> **PROMPT**: In the listing below, print exactly the lines between the line holding "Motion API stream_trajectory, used" and the line holding "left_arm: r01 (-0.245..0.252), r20", inclusive, and no more.

[Opening INPUT DATA section]

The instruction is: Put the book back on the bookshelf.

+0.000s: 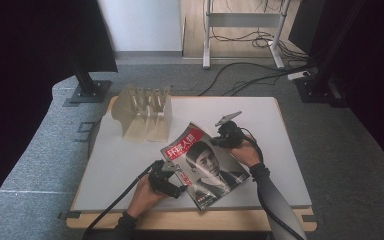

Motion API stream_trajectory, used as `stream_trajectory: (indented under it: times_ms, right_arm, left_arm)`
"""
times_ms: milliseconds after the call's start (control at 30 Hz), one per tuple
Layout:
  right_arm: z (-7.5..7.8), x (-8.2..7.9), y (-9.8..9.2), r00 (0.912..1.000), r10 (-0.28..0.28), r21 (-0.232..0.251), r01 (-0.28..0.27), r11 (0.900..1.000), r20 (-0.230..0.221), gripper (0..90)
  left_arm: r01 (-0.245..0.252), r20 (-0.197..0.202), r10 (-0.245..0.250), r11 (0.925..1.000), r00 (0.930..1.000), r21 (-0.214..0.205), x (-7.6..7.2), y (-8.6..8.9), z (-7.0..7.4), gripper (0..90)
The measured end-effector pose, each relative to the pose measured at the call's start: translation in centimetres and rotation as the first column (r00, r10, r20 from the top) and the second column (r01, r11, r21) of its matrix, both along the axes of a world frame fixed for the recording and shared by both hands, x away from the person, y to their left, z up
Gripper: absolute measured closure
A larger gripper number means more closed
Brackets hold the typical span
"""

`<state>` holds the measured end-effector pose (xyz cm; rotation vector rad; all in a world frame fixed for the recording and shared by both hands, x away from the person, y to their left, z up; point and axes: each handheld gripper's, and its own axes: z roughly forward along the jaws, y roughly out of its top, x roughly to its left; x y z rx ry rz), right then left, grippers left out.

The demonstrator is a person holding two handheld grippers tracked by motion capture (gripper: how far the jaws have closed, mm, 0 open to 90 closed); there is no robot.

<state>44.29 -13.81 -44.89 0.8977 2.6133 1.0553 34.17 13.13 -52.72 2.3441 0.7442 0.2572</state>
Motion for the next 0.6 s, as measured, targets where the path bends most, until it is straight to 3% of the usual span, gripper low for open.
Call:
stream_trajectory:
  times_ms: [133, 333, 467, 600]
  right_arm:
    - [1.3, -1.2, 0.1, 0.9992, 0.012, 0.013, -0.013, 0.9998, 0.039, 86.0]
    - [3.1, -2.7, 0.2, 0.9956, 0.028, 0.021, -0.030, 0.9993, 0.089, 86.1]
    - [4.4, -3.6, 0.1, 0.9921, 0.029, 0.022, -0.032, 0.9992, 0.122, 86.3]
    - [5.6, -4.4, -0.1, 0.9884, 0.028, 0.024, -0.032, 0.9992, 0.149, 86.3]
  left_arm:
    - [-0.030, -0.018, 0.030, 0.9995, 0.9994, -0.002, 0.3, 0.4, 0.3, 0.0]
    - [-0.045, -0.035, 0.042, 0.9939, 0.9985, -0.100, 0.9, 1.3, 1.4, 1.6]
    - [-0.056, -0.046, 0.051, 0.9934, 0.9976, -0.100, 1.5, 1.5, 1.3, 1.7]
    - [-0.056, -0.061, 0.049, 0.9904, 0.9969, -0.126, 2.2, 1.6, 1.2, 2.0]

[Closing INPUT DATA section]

> **TASK RESULT**:
Motion API stream_trajectory, used as `stream_trajectory: (indented under it: times_ms, right_arm, left_arm)`
"""
times_ms: milliseconds after the call's start (control at 30 Hz), one per tuple
Layout:
  right_arm: z (-7.5..7.8), x (-8.2..7.9), y (-9.8..9.2), r00 (0.912..1.000), r10 (-0.28..0.28), r21 (-0.232..0.251), r01 (-0.28..0.27), r11 (0.900..1.000), r20 (-0.230..0.221), gripper (0..90)
  left_arm: r01 (-0.245..0.252), r20 (-0.197..0.202), r10 (-0.245..0.250), r11 (0.925..1.000), r00 (0.930..1.000), r21 (-0.214..0.205), x (-7.6..7.2), y (-8.6..8.9), z (-7.0..7.4), gripper (0..90)

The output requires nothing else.